Serving the campus of the University of Alabama since 1894

The Crimson White


Serving the campus of the University of Alabama since 1894

The Crimson White

Serving the campus of the University of Alabama since 1894

The Crimson White

Students honor Mary Ward Brown through dramatic reading of ‘The Amaryllis’

A group of University of Alabama students honored the writing of Mary Ward Brown Friday as actors performed a dramatic reading of “The Amaryllis,” one of Brown’s short stories.             The story, about a retired judge who becomes fascinated by a blooming amaryllis plant, was accompanied by live jazz music, a favorite of Brown’s.

“Writing starts with something that sticks in your mind,” Brown said of her technique. “It gathers material and becomes something.”

After the performance, Brown answered questions from the audience, gave writing advice and spoke about her life.

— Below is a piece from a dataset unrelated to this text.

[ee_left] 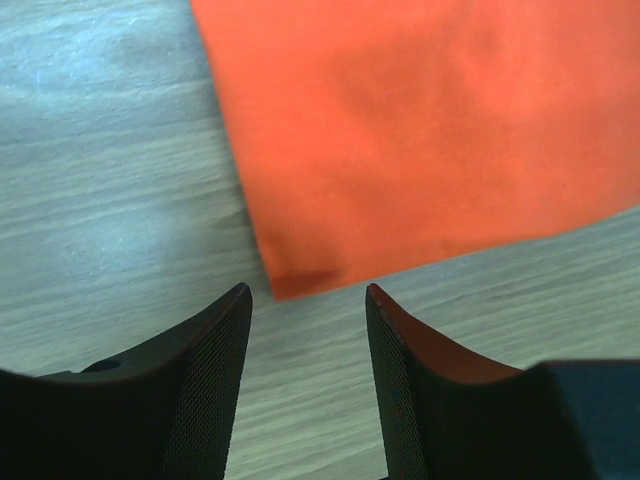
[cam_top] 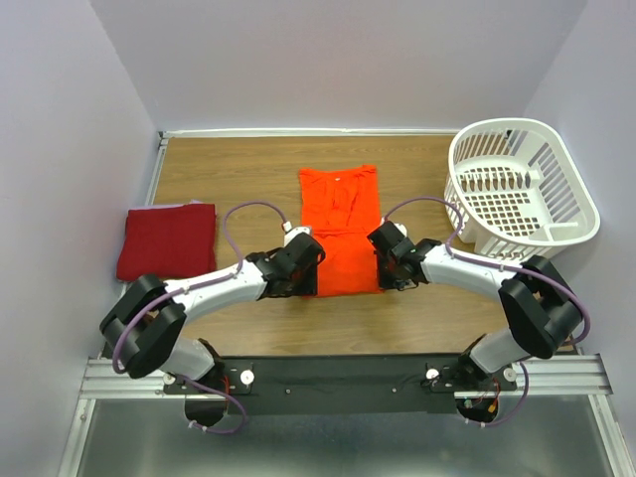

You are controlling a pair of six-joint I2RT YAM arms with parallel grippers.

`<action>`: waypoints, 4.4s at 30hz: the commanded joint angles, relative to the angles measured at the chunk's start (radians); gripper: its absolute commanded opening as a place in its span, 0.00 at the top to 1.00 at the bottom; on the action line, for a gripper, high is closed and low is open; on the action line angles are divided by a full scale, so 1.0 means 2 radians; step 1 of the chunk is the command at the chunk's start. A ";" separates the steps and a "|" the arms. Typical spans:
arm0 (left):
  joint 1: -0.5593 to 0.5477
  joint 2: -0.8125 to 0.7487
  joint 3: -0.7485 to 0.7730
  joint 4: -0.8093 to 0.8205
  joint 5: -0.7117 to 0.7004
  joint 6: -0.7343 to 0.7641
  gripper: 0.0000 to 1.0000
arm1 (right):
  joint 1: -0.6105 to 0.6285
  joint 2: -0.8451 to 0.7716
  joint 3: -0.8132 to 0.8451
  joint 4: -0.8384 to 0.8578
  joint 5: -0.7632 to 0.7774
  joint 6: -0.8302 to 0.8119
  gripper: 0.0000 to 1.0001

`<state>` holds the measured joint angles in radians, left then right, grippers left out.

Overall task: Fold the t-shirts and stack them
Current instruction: Fold the tshirt

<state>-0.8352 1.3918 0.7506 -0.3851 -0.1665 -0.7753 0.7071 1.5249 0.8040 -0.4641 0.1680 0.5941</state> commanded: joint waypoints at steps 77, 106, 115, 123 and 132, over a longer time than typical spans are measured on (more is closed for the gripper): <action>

“I couldn’t write poetry because I never could get the mechanics,” Brown said. “There’s a technique to writing fiction, but it’s not as complicated.”

Brown, a native of Alabama, began her writing as a newspaper editor for Judson College, a Baptist women’s college in Marion, Ala.

Brown married her husband, Kirtley Brown, in 1939. Several years after the birth of their sons and inheriting her family’s farm, Brown was exhausted from the stress of being a mother, wife and writer.

“You have to put off writing for awhile,” Brown said. “You have to make sacrifices.”

Using author Stephen King as an example of writers who recommend writing every day, Brown recalled when her son was a teenager how she would try to write while he was in school.            

One day, he and his friends had finished playing basketball, and she wanted to finish a particular story, but she also wanted to make lunch for him and his friends. That day, Brown decided not to write anymore until “something changed.”

Brown took a 25-year break from writing. After her husband’s death in 1970, she resumed her writing and began publishing stories in short-story collections and periodicals.

“I thought her advice was unique,” said Russell Willoughby, a freshman majoring in English. “Not many authors admit that writing can be hard.”

Brown’s appearance at the University was the result of an Honors College class’ desire to film documentaries about Alabama history and biographies about famous Alabama residents.

“We called Brown up and told her we wanted to make a film about her,” said Billy Field, professor of documentary film production in the Honors College. “Mary Ward Brown deserves to have a film made about her life, and [my students] are doing it.”

Brown has won numerous awards for her collections of short fiction, including the Hemingway Foundation/PEN Award and the Lillian Smith Book Award. The University of Alabama Press published her second book, “It Wasn’t All Dancing.”